CLIMB-BIG-DATA: A Cloud Infrastructure for Big-Data Microbial Bioinformatics

Lead Research Organisation: Quadram Institute Bioscience
Department Name: Microbes in the Food Chain


High-throughput sequencing has transformed microbiology, delivering an explosion in genomic and metagenomic big data. However, many microbiologists remain unable to exploit large genomics datasets to address key questions in microbiology, because they lack access to the relevant computational resources, bioinformatics tools or expertise in data analysis. To address this problem, six years ago we launched CLIMB, a pioneering British cloud-computing infrastructure project funded by the MRC that has supported >900 users. As CLIMB comes to an end, we propose a unique new partnership--CLIMB-BIG-DATA (Cloud Infrastructure for Big-Data Microbial Bioinformatics)- to meet the bioinformatic needs of the UK microbiology community as we head into the 2020s. This new CLIMB-BIG-DATA partnership will occupy a distinctive position in the UK, underpinning research in the academic sector alongside the front-line work of government agencies and the health service, while also supporting research that maps on to a wide variety of national/UKRI and international strategic priorities and Official Development Assistance objectives.
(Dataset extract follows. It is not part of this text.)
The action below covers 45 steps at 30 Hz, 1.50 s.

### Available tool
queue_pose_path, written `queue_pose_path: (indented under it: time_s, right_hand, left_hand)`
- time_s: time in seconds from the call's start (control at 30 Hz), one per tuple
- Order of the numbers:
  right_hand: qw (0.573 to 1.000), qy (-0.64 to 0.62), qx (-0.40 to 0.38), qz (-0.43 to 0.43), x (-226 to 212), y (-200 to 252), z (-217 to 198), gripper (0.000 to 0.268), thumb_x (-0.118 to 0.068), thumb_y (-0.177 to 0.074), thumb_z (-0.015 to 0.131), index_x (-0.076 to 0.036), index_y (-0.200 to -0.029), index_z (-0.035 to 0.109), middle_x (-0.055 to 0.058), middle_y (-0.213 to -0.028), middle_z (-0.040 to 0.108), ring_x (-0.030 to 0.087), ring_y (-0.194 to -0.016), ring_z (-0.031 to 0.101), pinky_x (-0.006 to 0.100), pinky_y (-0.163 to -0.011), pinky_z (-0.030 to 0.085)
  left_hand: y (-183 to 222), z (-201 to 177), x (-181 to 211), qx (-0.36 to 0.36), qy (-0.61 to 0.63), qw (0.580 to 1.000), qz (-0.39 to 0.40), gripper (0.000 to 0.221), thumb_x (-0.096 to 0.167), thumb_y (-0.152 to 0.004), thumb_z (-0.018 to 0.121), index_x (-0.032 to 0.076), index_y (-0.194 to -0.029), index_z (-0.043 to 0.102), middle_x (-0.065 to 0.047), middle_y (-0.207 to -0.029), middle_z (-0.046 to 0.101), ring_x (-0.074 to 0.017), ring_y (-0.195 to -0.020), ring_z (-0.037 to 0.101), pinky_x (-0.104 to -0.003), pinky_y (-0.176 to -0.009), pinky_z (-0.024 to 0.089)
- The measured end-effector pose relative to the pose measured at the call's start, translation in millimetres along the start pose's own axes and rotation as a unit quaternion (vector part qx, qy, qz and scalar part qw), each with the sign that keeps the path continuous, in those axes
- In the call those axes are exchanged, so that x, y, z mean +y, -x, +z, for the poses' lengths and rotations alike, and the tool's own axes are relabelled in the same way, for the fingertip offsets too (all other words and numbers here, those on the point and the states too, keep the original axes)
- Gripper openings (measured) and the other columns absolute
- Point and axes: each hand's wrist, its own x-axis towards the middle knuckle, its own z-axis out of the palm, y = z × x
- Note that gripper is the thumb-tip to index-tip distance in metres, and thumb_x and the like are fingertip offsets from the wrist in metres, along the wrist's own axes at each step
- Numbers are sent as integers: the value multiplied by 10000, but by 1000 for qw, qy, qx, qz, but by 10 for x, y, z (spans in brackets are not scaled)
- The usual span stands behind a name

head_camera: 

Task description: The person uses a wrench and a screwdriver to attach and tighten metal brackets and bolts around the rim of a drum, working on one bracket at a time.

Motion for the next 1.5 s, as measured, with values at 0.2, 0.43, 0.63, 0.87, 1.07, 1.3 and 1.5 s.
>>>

In response to community needs (as evidenced by >160 signatories), the proposed partnership will maintain the existing CLIMB infrastructure to support hundreds of research projects including high-profile efforts to track the spread of Ebola or Zika virus. However, we also promise to deliver a step-change in the scale and scope of what we can offer to users. We will adopt a matrix model, in which a range of activities will be mapped on to strategically important themes championed by our investigators, including Antimicrobial Resistance; Emerging Infectious Disease and Global Health; Microbial Genomics for Public Health; Microbial communities and metagenomics; Pathogen Biology and Functional Genomics; Sequencing Technologies.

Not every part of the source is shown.